*WHAT YOU HAVE TO DO*. Print every line of the listing below, starting with the line that holds "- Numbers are" and going on through the line that holds "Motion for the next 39", both included, and print nothing else.

*INFORMATION*.

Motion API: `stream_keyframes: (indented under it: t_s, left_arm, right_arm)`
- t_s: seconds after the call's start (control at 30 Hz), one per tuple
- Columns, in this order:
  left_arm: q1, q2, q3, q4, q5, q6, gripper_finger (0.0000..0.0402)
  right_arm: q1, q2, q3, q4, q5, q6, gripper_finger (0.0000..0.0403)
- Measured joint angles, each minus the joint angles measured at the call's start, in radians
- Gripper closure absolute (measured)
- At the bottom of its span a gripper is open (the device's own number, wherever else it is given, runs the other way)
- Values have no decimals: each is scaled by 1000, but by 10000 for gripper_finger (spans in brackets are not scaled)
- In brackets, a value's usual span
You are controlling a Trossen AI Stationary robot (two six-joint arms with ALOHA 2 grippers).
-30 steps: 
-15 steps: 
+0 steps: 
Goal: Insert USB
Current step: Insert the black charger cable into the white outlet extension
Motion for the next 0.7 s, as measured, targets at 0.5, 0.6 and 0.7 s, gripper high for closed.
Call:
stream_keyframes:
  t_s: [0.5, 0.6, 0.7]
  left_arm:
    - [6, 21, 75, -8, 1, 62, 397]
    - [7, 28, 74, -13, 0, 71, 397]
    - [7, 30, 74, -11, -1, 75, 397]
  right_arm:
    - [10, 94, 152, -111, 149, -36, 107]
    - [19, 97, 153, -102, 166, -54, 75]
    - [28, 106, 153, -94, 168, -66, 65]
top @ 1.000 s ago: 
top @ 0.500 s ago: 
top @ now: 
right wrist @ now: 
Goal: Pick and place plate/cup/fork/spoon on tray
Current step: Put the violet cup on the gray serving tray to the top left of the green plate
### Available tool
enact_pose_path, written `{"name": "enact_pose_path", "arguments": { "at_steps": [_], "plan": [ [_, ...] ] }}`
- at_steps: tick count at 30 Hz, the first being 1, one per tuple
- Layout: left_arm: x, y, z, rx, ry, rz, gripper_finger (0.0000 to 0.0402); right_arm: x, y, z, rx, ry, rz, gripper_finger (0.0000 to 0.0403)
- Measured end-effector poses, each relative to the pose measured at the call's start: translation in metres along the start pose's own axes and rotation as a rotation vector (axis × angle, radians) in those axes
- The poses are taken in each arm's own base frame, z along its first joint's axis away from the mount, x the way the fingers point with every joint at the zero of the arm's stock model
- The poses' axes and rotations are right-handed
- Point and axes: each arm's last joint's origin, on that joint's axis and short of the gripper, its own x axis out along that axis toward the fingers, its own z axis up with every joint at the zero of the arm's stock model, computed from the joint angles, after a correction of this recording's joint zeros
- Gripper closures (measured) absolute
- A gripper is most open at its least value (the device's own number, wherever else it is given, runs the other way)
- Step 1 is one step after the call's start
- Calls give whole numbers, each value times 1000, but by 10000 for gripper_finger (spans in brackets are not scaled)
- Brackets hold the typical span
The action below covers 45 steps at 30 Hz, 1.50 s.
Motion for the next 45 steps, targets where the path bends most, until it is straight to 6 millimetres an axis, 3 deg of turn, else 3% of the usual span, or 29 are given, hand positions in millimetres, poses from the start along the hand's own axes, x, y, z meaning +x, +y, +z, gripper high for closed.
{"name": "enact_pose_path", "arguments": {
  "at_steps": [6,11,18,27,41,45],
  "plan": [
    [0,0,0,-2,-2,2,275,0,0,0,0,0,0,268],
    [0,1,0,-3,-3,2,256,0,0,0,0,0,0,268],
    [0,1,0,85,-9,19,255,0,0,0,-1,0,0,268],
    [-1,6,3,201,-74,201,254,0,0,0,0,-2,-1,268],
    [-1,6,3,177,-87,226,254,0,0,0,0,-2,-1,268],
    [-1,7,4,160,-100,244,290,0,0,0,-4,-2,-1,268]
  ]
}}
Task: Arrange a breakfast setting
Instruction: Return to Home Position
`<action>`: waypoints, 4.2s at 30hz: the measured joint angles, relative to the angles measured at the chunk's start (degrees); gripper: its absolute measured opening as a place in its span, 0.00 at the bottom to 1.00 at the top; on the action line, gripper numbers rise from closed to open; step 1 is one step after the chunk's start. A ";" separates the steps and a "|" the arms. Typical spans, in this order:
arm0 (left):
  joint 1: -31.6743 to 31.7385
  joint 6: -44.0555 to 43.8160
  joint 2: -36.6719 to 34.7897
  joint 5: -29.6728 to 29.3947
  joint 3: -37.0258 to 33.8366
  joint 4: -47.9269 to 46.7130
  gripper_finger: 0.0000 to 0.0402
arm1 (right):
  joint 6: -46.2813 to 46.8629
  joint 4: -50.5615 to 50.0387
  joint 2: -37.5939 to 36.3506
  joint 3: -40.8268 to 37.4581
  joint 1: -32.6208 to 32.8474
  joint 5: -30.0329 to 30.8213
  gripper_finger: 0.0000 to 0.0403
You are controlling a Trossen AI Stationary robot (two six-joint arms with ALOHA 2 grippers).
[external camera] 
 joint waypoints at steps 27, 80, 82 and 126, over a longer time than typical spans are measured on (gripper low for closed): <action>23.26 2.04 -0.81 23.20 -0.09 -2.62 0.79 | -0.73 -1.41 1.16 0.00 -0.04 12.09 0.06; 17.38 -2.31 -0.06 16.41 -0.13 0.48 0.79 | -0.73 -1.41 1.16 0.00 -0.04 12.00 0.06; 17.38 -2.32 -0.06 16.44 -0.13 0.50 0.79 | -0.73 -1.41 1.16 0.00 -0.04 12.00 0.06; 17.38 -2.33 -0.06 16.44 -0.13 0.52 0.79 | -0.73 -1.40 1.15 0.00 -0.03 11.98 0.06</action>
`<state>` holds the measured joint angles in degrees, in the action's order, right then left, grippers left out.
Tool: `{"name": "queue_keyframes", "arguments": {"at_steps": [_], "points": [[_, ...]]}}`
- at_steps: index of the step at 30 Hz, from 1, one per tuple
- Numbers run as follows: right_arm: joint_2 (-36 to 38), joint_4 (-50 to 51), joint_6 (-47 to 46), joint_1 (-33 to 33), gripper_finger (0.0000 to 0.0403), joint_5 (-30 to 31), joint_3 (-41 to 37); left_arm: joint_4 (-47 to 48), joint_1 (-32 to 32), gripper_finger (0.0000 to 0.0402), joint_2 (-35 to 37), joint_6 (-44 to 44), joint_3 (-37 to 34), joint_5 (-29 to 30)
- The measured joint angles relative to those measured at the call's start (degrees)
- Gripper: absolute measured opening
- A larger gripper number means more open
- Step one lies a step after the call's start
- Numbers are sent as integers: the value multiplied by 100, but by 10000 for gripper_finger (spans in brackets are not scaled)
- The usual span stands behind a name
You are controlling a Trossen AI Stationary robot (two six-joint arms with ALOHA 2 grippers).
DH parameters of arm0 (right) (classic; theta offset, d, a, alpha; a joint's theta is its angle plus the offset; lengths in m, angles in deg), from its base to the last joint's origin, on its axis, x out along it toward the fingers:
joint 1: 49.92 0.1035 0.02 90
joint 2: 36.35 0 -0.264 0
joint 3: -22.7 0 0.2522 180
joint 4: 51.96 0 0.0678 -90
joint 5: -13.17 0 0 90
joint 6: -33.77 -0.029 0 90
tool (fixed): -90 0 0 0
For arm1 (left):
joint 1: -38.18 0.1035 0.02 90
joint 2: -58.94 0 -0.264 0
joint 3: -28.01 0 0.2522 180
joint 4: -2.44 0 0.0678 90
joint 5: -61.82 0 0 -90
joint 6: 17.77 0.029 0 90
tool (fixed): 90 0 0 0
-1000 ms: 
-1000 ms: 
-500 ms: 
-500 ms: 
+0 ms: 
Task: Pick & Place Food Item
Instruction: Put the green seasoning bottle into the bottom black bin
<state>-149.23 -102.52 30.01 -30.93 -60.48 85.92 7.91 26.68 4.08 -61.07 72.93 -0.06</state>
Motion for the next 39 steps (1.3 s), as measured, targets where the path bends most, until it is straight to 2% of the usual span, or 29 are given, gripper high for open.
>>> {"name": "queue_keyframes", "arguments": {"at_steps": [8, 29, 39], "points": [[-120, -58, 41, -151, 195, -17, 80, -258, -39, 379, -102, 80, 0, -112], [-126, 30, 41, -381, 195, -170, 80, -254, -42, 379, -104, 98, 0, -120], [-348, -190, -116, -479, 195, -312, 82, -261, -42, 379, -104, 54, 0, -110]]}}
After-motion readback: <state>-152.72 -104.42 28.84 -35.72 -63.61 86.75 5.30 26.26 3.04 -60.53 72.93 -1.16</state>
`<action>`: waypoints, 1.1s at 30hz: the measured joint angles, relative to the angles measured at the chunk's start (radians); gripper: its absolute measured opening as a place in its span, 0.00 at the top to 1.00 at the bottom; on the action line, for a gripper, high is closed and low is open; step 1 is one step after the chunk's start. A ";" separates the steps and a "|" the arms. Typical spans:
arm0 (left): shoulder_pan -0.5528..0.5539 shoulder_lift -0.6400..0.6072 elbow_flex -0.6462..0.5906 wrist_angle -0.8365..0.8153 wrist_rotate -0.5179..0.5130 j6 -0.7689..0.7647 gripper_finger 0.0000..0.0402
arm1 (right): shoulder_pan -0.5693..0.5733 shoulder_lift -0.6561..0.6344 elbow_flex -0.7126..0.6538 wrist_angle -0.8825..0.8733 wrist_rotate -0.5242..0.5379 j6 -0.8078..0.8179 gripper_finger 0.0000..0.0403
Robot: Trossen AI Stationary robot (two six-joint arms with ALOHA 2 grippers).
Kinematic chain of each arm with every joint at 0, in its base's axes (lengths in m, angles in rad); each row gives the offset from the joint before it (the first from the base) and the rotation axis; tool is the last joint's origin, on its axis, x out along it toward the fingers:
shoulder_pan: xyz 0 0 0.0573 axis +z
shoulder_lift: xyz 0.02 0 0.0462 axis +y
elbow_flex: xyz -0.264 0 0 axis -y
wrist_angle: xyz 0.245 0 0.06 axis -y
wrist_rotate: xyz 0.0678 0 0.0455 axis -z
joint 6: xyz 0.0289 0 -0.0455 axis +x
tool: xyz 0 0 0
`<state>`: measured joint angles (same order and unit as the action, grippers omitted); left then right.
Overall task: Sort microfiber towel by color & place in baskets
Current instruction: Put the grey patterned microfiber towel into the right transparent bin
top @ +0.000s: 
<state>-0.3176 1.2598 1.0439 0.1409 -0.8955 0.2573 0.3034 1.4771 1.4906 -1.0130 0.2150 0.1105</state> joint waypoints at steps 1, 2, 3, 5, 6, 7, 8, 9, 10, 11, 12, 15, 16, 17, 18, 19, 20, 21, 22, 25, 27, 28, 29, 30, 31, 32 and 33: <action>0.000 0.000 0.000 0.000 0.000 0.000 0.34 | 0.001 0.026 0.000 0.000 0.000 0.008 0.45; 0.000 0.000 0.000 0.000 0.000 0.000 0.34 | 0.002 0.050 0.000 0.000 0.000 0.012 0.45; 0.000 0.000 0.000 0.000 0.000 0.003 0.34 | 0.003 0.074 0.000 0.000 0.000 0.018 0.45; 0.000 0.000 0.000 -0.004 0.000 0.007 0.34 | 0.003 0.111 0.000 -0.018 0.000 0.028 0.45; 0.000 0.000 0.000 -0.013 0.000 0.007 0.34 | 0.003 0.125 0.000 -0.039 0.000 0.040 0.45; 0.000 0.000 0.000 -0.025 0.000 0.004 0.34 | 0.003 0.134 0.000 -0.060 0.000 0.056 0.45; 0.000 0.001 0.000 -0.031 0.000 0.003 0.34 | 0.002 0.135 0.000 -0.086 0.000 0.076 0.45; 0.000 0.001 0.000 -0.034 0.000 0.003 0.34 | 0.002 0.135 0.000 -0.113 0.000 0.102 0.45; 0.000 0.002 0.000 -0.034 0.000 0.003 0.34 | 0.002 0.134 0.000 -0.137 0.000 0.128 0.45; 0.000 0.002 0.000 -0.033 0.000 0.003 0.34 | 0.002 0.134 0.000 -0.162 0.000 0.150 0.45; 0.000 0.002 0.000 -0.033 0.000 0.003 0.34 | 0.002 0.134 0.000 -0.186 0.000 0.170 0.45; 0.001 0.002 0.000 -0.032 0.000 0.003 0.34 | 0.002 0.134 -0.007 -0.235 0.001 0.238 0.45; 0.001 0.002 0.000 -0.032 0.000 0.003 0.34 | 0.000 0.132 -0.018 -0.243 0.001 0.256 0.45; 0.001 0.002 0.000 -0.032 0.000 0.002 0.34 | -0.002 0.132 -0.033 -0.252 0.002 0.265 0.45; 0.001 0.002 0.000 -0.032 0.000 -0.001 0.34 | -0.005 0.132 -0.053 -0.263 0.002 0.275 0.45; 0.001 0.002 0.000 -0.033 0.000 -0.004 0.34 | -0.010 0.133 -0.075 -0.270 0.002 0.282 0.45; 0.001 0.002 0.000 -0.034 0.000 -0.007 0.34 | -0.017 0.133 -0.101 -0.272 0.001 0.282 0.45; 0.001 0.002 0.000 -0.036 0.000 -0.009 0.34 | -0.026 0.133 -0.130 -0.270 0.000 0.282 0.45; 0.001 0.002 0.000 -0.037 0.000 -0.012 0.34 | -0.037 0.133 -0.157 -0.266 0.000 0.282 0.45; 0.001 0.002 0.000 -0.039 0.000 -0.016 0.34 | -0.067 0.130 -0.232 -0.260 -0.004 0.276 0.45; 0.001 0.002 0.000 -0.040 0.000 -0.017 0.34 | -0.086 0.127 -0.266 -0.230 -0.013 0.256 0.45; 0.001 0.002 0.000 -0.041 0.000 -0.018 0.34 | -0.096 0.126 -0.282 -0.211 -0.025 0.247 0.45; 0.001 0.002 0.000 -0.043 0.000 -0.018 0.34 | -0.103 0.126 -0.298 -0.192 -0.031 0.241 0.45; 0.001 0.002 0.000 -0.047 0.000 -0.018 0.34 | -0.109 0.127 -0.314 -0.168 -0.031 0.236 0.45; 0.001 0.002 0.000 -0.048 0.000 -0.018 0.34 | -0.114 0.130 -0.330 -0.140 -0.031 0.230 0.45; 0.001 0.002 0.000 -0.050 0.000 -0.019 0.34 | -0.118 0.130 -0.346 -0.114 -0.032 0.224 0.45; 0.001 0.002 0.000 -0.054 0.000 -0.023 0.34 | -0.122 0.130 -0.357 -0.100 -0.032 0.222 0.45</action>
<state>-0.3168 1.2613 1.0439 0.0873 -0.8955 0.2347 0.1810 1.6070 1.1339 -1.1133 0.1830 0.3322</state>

*OUTPUT FOR THIS EXERCISE*.
- Numbers are sent as integers: the value multiplied by 100, but by 10000 for gripper_finger (spans in brackets are not scaled)
- The usual span stands behind a name
You are controlling a Trossen AI Stationary robot (two six-joint arms with ALOHA 2 grippers).
DH parameters of arm0 (right) (classic; theta offset, d, a, alpha; a joint's theta is its angle plus the offset; lengths in m, angles in deg), from its base to the last joint's origin, on its axis, x out along it toward the fingers:
joint 1: 49.92 0.1035 0.02 90
joint 2: 36.35 0 -0.264 0
joint 3: -22.7 0 0.2522 180
joint 4: 51.96 0 0.0678 -90
joint 5: -13.17 0 0 90
joint 6: -33.77 -0.029 0 90
tool (fixed): -90 0 0 0
For arm1 (left):
joint 1: -38.18 0.1035 0.02 90
joint 2: -58.94 0 -0.264 0
joint 3: -28.01 0 0.2522 180
joint 4: -2.44 0 0.0678 90
joint 5: -61.82 0 0 -90
joint 6: 17.77 0.029 0 90
tool (fixed): 90 0 0 0
-1000 ms: 
-1000 ms: 
-500 ms: 
-500 ms: 
+0 ms: 
Task: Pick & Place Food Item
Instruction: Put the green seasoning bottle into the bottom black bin
<state>-149.23 -102.52 30.01 -30.93 -60.48 85.92 7.91 26.68 4.08 -61.07 72.93 -0.06</state>
Motion for the next 39 steps (1.3 s), as measured, targets where the path bends most, until it is straight to 2% of the usual span, or 29 are given, gripper high for open.

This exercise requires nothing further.